The Movie Waffler TV Waffle - Sharknado | The Movie Waffler

TV Waffle - Sharknado

A hurricane washes hundreds of sharks inland to Los Angeles.

Directed by: Anthony C. Ferrante
Starring: Ian Ziering, Tara Reid, John Heard, Cassie Scerbo, Jaason Simmons

An immense freak hurricane hits the California coast, bring with it hundreds of killer sharks, plucked from the ocean and carried inland inside multiple tornadoes. Former champion surfer Fin (Ziering), along with his surfing buddy Baz (Simmons) and young admirer Nova (Scerbo), attempt to rescue his ex-wife (Reid) and his son and daughter before they become victims of this bizarre phenomenon.
A product of the notorious low-budget studio 'The Asylum', 'Sharknado', like most of their product, was made to air as an original production on the SyFy channel.

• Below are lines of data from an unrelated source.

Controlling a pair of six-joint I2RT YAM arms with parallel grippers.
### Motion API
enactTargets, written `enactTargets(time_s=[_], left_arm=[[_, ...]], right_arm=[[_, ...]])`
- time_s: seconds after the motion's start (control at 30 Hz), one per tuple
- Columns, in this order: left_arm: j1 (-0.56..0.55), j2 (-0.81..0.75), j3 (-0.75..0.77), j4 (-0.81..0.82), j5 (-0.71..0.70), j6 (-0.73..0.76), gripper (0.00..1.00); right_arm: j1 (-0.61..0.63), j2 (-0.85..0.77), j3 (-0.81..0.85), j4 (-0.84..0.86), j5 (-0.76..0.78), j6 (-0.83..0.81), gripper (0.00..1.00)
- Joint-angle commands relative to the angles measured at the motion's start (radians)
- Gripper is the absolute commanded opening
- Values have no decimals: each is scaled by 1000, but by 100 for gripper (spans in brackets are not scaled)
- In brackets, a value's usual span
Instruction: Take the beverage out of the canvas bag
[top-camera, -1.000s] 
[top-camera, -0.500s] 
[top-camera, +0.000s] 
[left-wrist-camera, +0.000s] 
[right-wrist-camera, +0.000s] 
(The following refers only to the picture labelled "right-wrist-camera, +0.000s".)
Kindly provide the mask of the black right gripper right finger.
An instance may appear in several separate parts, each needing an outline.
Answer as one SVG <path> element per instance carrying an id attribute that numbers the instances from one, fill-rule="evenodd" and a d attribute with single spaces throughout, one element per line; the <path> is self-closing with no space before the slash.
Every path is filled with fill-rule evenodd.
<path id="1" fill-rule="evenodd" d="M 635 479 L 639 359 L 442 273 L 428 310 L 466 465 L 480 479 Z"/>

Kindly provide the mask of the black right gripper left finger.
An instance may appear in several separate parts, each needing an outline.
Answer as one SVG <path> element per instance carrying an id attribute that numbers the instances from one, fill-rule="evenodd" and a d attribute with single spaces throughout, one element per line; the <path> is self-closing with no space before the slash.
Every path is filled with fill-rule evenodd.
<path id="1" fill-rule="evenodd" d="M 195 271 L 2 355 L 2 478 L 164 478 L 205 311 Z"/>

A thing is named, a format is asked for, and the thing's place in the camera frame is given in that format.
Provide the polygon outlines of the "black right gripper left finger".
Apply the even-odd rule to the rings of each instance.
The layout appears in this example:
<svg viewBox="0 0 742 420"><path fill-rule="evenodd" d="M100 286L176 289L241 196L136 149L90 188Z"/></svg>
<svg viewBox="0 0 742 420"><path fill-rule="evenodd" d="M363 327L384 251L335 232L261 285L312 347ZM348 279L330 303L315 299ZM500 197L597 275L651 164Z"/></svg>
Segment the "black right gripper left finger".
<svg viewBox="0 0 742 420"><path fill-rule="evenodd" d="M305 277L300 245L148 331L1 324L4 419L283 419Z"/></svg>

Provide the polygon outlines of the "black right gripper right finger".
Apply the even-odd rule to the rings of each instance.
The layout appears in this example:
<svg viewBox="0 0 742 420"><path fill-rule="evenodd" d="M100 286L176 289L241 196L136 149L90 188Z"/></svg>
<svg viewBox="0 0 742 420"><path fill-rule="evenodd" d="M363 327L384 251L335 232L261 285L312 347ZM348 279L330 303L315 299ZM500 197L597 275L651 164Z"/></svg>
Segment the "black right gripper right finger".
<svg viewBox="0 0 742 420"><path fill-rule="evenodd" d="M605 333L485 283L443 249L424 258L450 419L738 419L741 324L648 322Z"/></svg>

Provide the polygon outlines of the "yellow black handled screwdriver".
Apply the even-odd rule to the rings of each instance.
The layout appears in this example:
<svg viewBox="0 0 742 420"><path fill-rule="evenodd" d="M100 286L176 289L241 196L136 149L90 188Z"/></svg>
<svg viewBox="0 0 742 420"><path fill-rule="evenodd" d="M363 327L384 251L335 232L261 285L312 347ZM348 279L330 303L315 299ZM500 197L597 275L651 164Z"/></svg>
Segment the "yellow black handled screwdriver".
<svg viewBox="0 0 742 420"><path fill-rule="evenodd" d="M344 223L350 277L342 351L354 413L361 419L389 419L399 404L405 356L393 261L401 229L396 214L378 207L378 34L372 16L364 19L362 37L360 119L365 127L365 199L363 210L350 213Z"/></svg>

Around a decade ago, the channel discovered that any poorly made piece of dross could bring in lucrative viewing figures as long as it featured sharks. It started off with simple 'Jaws' knock-offs like the 'Shark Attack' series but the concept quickly became stretched to include such ludicrous titles as 'Mega Shark vs Giant Octopus', 'Sharktopus' and 'Sand Sharks'. Yes, the SyFy channel has given us sharks as big as oil tankers, sharks that can live in the desert, and even a half-shark, half-octopus hybrid. Along with shark movies, the network is also synonymous with disaster flicks, usually resembling exceptionally cheap Roland Emmerich rip-offs. It was only a matter of time before someone at the channel decided it would be a great idea to combine both of their specialty genres. That time is now; enter 'Sharknado'.
The Asylum/SyFy shark movies have always guaranteed three things: a hilarious poster, an even more hilarious trailer, and a nigh on unwatchable final product. 'Sharknado', despite it's "so crazy, how can it fail?" premise, is no exception. If you've seen the trailer, there's really no need to watch the movie, as there's no more than two minutes of genuine entertainment in the finished product. Most of the film resembles an extended episode of 'Baywatch', but without the bathing suits. The CG is awful (but we expect that), the editing nonsensical, and the dialogue mind-numbingly unoriginal.
The night of 'Sharknado's US TV premiere, the internet was abuzz with people cracking jokes about the film, creating a barrage of publicity which failed to translate into viewing figures for SyFy. Only 1.4 million viewers tuned in, which is half the expected audience for a highly publicized SyFy original.
The poster carries the tagline "Enough said", which highlights the problem with these movies, they're one joke films and, when that one joke is on the poster, do you really need to watch the film? Any images a title like 'Sharknado' conjures in your mind simply aren't going to be replicated on screen by the effects crew at the Asylum. In fairness to SyFy, they'll gladly admit this, unlike their bigger Hollywood cousins who, equally, rarely deliver on their high concept pitches. That's why we've gotten a series of 'Transformers' movies with little in the way of actual transforming. Strangely, people will mock the SyFy originals, which can be viewed for free, while gladly handing over money for big-budget garbage like 'Battleship' or 'Abraham Lincoln: Vampire Hunter'.
Premiering the same evening as 'Pacific Rim' hit theaters, many jokingly asked which movie was superior. Well, the answer is 'Sharknado', simply because, unlike del Toro's film, it does contain two entertaining minutes and you can catch them in the trailer instead of wasting two hours of your life.